16.8 Omega-3 and Omega-6 Fatty Acids
The significant effects of dietary fatty acids (FAs) on male fertility have been well documented both in animal and human studies [65, 66]. Polyunsaturated fatty acids (PUFAs) are essential FAs, because they cannot be synthesized by the human body. Docosahexaenoic acid (DHA), eicosapentaenoic acid (EPA), and α-linolenic acid are the main omega-3 PUFAs. Linoleic acid, γ-linolenic acid, and arachidonic acid (AA) are the main omega-6 PUFAs. The first mechanism by which omega-3 and omega-6 PUFAs affect spermatogenesis is by the incorporation into the spermatozoa cell membrane [67]. Omega-3 and omega-6 PUFAs are structural components of cell membranes [68]. The lipid bilayer of cellular membranes is maintained by the presence of these PUFAs [69]. The successful fertilization of spermatozoa depends on the lipids of the spermatozoa membrane [70]. Increased omega-6/omega-3 ratio in spermatozoa has also been implicated in impaired semen quality in oligozoospermic and/or asthenozoospermic men [71]. Safarinejad et al. [72] investigated PUFA composition of the blood plasma and spermatozoa in men with idiopathic OAT. They found that fertile men had higher blood and spermatozoa levels of omega-3 PUFAs compared with the infertile counterparts. Attaman et al. [73] evaluated the relation between dietary fats and semen quality in 99 men. They concluded that higher intake of omega-3 PUFAs was positively correlated with sperm morphology.
16.9 Zinc
Zinc has roles in testicular steroidogenesis, testicular development, spermatozoa oxygen consumption, nuclear chromatin condensation, the acrosome reaction, acrosin activity, sperm chromatin stabilization, and conversion of testosterone to 5α-dihydrotestosterone [74]. The male genitourinary tract has a high concentration of zinc, especially in the prostate.
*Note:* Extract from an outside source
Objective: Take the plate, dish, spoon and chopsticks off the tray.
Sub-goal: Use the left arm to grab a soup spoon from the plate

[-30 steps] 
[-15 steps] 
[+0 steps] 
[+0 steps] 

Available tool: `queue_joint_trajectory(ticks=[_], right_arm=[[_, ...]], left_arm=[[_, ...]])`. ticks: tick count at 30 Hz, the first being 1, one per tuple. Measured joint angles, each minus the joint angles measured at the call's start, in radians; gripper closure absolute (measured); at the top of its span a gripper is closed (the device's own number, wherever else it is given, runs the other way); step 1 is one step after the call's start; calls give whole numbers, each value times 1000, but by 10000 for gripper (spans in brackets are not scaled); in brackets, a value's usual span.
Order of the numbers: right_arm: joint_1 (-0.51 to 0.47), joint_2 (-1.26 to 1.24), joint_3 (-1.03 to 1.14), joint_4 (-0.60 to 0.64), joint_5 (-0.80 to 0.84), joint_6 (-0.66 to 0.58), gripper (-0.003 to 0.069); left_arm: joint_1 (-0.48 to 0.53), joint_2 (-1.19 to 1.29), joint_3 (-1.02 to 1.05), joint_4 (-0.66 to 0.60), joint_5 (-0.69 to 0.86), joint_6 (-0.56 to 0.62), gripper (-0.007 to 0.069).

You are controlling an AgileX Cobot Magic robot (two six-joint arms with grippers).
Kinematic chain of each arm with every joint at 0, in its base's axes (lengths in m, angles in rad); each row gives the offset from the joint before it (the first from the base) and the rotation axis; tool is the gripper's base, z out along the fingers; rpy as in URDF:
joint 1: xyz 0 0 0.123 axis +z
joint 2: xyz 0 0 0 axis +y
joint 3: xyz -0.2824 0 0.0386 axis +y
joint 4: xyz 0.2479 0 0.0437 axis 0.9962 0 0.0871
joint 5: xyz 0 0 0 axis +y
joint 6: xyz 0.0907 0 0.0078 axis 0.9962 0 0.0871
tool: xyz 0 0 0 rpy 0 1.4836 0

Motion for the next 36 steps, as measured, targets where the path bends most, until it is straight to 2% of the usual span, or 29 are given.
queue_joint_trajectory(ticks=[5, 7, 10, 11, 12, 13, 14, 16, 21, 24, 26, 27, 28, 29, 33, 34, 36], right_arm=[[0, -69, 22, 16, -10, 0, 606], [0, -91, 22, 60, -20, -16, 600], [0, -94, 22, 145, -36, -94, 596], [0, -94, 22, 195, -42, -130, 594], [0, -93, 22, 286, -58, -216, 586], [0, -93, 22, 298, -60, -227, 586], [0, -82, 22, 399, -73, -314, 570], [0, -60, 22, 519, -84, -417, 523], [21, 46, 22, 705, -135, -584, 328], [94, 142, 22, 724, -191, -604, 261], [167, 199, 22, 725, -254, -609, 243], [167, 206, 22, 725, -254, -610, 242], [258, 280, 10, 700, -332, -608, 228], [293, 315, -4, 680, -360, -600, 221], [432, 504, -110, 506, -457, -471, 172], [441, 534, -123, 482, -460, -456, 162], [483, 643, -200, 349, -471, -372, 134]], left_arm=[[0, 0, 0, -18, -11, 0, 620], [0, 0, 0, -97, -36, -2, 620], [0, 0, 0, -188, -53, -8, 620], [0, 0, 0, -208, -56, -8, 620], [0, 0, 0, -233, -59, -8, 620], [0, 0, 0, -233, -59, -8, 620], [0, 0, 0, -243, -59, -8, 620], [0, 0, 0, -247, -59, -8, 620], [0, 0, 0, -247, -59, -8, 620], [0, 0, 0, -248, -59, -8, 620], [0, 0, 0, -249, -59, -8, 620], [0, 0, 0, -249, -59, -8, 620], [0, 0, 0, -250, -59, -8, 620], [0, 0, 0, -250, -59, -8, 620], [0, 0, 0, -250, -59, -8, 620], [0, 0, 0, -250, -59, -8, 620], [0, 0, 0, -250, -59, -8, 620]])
Chronic mild zinc deficiency is associated with oligospermia, decreased serum testosterone levels, and compromised immune system function [75]. Five RCTs evaluated the effects of zinc alone or in combination with folic acid and all five reported a significant improvement in sperm parameters in the treatment arm only [60, 76–81]. Young studied the association of folate, zinc, and antioxidant intake with sperm aneuploidy in 89 healthy nonsmoking men through a dietary and supplement questionnaire and sperm FISH studies [18]. In a controlled study 45 infertile men with asthenozoospermia were treated with three different regimens of zinc—200 mg orally twice daily with or without vitamin C, vitamin E for 3 months, and both regimens—compared with controls [78]. Zinc therapy with or without additional vitamins was associated with increases in sperm motility of at least 24 % (P < .001).
16.10 Arginine
Arginine is a biologic precursor of nitric oxide. In the male reproductive system, arginine is a biochemical precursor for synthesizing spermidine and spermine and is thought to be essential for sperm motility [82]. Multiple studies have evaluated arginine’s effect on semen. Some studies have reported that supplementation up to 4 g/day improves sperm concentration and motility [83, 84], whereas others have failed to demonstrate improvement in semen parameters or pregnancy rates [85, 86].
16.11 Coenzyme Q-10
Coenzyme Q-10 (CoQ10) plays a key role in transporting electrons in the mitochondrial respiratory chain [87]. It stabilizes and protects the cell membrane from oxidative stress [88]. CoQ10 levels are measurable within seminal fluid and can be directly correlated with sperm count and motility [89]. In a placebo-controlled, double-blinded, randomized controlled study, Balercia et al. [90] treated men with idiopathic subfertility with decreased motility (<50 %) with CoQ10. There was a 6 % absolute motility improvement in the treatment group after 6 months of treatment compared with the placebo group (P < .0001) although no difference in pregnancy rates. In a placebo-controlled study, Safarinejad [91] demonstrated absolute increases in total sperm count of 9.8 %, motility of 4.5 %, and morphology of 1.8 % over baseline with CoQ10 therapy when compared with placebo (P = .01).
16.12 Phytotherapy
Herbal therapy is increasingly popular worldwide as a way to treat infertility. In the United States, 17 % constantly visited herbal therapies in the past 18 months out of the 29 % of infertile couples who use complementary and alternative medicine [92]. Ginseng is one of the most popular herbs used in the phytotherapy of male infertility. Both oligoasthenospermic patients and age-matched healthy counterpart showed an increase in spermatozoa density and motility after the use of Panax ginseng [93]. Asthenospermic patients treated with ginseng also showed a significant increase in progressive sperm motility [94]. In the last few years Maca, a perennial plant of the Lepidium meyenii species, has been extensively studied for its pharmacological properties on human spermatogenesis. An open-label study conducted by administering daily 1,500–3,000 mg of Maca for 4 months resulted in increased seminal volume, sperm count, and sperm motility [95]. A strong natural lipophilic antioxidant, astaxanthin, has been studied in a prospective, double-blind, randomized trial, designed to evaluate the effect of 16 mg/day astaxanthin compared to placebo in 30 infertile men. At the end of the study, ROS and inhibin B decreased significantly and sperm linear velocity increased in the treated group. The total and per cycle pregnancy rates among the placebo cases (10.5 and 3.6 %) were lower compared with 54.5 and 23.1 %, respectively, in the astaxanthin group (P = 0.028; P = 0.036) [96].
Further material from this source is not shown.